## PROBLEM
The entries below contain a stretch that opens with the line containing "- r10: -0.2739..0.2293" and closes with the line containing "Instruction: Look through"; set down that stretch exactly, both ends included, and nothing else.

## MATERIAL FOR THIS EXERCISE
※ ※ ※
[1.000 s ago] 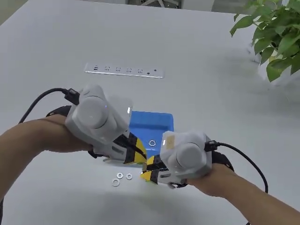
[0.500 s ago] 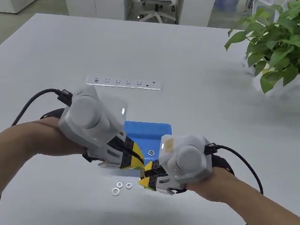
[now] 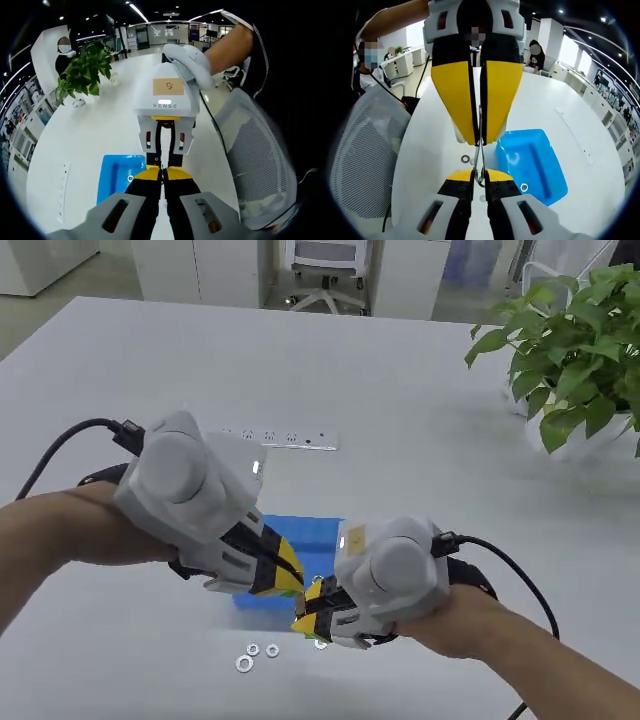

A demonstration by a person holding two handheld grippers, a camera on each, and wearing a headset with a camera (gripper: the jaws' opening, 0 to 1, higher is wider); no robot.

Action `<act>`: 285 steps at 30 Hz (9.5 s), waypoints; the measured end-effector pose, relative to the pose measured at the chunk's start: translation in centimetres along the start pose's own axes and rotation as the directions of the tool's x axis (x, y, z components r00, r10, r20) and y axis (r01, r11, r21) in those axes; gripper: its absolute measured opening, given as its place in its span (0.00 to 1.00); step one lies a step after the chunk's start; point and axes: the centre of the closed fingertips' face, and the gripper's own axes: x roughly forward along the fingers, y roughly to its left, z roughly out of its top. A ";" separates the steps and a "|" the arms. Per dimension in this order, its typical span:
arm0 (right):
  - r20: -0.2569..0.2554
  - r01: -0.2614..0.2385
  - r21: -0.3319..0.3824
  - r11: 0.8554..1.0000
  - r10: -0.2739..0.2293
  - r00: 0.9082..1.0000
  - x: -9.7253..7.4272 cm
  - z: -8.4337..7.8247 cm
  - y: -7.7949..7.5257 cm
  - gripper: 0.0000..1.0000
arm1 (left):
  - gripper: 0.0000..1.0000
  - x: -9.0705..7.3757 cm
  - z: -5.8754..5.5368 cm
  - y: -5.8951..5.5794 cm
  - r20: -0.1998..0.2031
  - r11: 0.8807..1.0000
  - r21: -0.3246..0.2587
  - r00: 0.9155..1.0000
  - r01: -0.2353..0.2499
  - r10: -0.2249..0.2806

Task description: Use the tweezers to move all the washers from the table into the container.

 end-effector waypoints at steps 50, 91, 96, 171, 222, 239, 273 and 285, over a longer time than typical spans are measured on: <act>0.001 0.010 0.032 0.999 -0.010 1.000 2.2 -2.1 -7.8 0.10 | 0.06 2.3 -2.1 7.7 -0.002 0.999 -0.007 0.999 -0.040 0.040; -0.013 -0.018 0.024 1.000 0.018 1.000 5.3 -4.2 -9.5 0.13 | 0.06 4.5 -5.1 9.6 -0.019 0.998 -0.044 0.999 -0.038 0.037; -0.011 -0.026 0.020 0.999 0.026 1.000 5.3 -4.0 -9.3 0.13 | 0.06 4.3 -5.2 9.5 -0.025 0.998 -0.042 0.999 -0.038 0.037; -0.012 0.012 -0.001 1.000 -0.012 1.000 0.8 -3.5 -1.9 0.13 | 0.06 3.5 -0.7 1.7 -0.023 1.000 0.022 1.000 0.020 -0.020; -0.026 -0.024 0.050 0.998 0.025 0.999 3.1 -6.4 0.1 0.12 | 0.06 6.1 -3.0 0.2 -0.028 0.997 -0.036 0.997 0.072 -0.073; -0.034 -0.033 0.050 0.998 0.035 0.999 3.1 -6.4 0.2 0.10 | 0.06 6.1 -3.1 0.1 -0.032 0.996 -0.038 0.997 0.075 -0.076; -0.011 -0.011 0.017 1.000 0.011 1.000 0.8 -2.6 -0.6 0.10 | 0.06 2.2 -0.7 0.6 -0.014 0.999 -0.017 0.999 0.033 -0.033; -0.008 0.016 -0.019 1.000 -0.016 1.000 -0.3 -1.1 -2.7 0.10 | 0.06 0.9 0.5 2.4 0.001 1.000 0.002 1.000 -0.006 0.006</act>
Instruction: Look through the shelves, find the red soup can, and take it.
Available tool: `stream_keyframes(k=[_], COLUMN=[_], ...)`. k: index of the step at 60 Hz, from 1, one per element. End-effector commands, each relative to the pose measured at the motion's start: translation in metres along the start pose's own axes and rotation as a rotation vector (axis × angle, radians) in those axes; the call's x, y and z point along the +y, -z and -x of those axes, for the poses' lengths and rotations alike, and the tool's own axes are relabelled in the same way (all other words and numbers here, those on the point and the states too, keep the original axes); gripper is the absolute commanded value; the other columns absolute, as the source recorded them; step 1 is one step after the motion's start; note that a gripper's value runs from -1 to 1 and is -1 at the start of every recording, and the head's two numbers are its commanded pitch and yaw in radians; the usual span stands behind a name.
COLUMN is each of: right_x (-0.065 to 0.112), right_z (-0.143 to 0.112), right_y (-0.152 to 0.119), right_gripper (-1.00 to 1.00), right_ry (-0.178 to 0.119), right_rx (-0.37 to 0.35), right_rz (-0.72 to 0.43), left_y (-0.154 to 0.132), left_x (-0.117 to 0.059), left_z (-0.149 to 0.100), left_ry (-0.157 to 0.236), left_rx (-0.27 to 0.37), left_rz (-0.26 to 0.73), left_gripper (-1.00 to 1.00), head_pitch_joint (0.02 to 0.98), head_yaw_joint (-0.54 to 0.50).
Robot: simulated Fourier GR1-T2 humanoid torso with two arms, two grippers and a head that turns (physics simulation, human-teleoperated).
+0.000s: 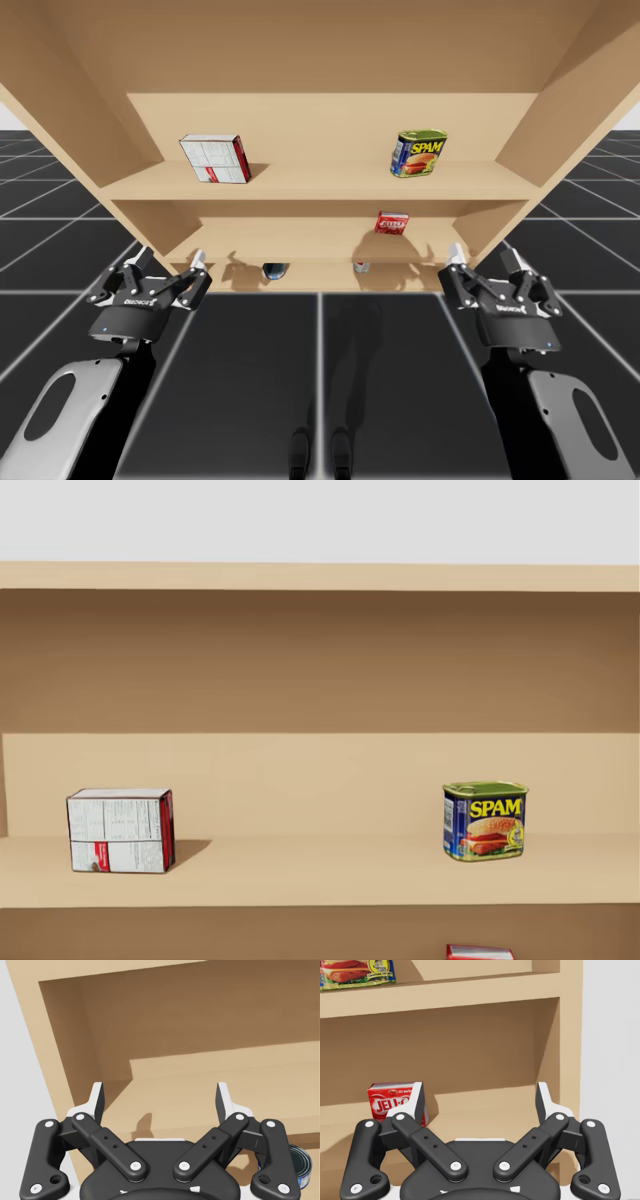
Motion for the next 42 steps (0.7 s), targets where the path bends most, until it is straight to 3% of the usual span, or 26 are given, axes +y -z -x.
stream_keyframes(k=[1,5,7,12,42], right_x=[0.0018,0.003,0.0028,0.0023,0.0035], right_z=[-0.0034,-0.0055,-0.0051,-0.0055,-0.0032], right_y=[-0.0043,-0.0049,-0.0042,-0.004,-0.003], right_gripper=[-1.0,-1.0,-1.0,-1.0,-1.0], right_ry=[0.048,0.081,0.084,0.084,0.067], right_rx=[0.007,-0.005,0.002,0.007,0.029], right_rz=[-0.018,-0.069,-0.086,-0.086,-0.088], left_y=[-0.0003,-0.0004,-0.0005,-0.0007,-0.0004], left_x=[-0.0003,-0.0003,-0.0003,-0.0005,-0.0017], left_z=[-0.0003,-0.0004,-0.0005,-0.0006,-0.0012], left_ry=[0.002,0.0,-0.001,-0.002,0.015], left_rx=[-0.001,-0.002,-0.002,-0.003,-0.009], left_rz=[-0.001,-0.001,0.0,0.001,-0.008], left_gripper=[-1.0,-1.0,-1.0,-1.0,-1.0], head_pitch_joint=[0.096,0.105,0.115,0.142,0.504], head_yaw_joint=[-0.02,-0.02,-0.02,-0.02,-0.06])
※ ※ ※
## ANSWER BOX
  - r10: -0.2739..0.2293
  - r00: 0.9082..1.0000
  - x: -9.7253..7.4272 cm
  - z: -8.4337..7.8247 cm
  - y: -7.7949..7.5257 cm
  - gripper: 0.0000..1.0000
arm1 (left):
  - gripper: 0.0000..1.0000
  - x: -9.0705..7.3757 cm
  - z: -5.8754..5.5368 cm
  - y: -5.8951..5.5794 cm
  - r20: -0.1998..0.2031
  - r11: 0.8807..1.0000
  - r21: -0.3246..0.2587
  - r00: 0.9155..1.0000
  - r01: -0.2353..0.2499
  - r10: -0.2249..0.2806

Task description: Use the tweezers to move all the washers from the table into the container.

 end-effector waypoints at steps 50, 91, 96, 171, 222, 239, 273 and 285, over a longer time than typical spans are measured on: <act>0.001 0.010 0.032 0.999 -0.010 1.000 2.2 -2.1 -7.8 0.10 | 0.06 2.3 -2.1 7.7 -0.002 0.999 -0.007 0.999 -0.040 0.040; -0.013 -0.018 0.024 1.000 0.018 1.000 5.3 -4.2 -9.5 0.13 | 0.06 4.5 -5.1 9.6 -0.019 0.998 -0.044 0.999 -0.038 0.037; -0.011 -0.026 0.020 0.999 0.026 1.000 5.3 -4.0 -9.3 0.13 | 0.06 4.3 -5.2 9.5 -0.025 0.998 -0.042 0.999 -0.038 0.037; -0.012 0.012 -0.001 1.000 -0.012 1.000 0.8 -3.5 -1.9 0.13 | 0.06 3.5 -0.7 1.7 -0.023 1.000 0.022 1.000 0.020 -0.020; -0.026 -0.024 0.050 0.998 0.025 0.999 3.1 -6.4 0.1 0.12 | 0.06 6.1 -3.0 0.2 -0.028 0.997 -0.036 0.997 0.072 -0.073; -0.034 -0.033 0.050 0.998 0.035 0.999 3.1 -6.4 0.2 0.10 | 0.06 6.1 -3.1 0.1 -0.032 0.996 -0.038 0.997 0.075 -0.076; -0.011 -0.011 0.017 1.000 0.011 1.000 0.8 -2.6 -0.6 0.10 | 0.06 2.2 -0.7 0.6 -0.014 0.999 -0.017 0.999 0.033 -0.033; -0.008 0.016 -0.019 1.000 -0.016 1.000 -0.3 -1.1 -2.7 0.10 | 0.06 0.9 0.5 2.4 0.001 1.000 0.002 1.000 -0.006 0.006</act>
Instruction: Look through the shelves, find the red soup can, and take it.

No other output belongs to this answer.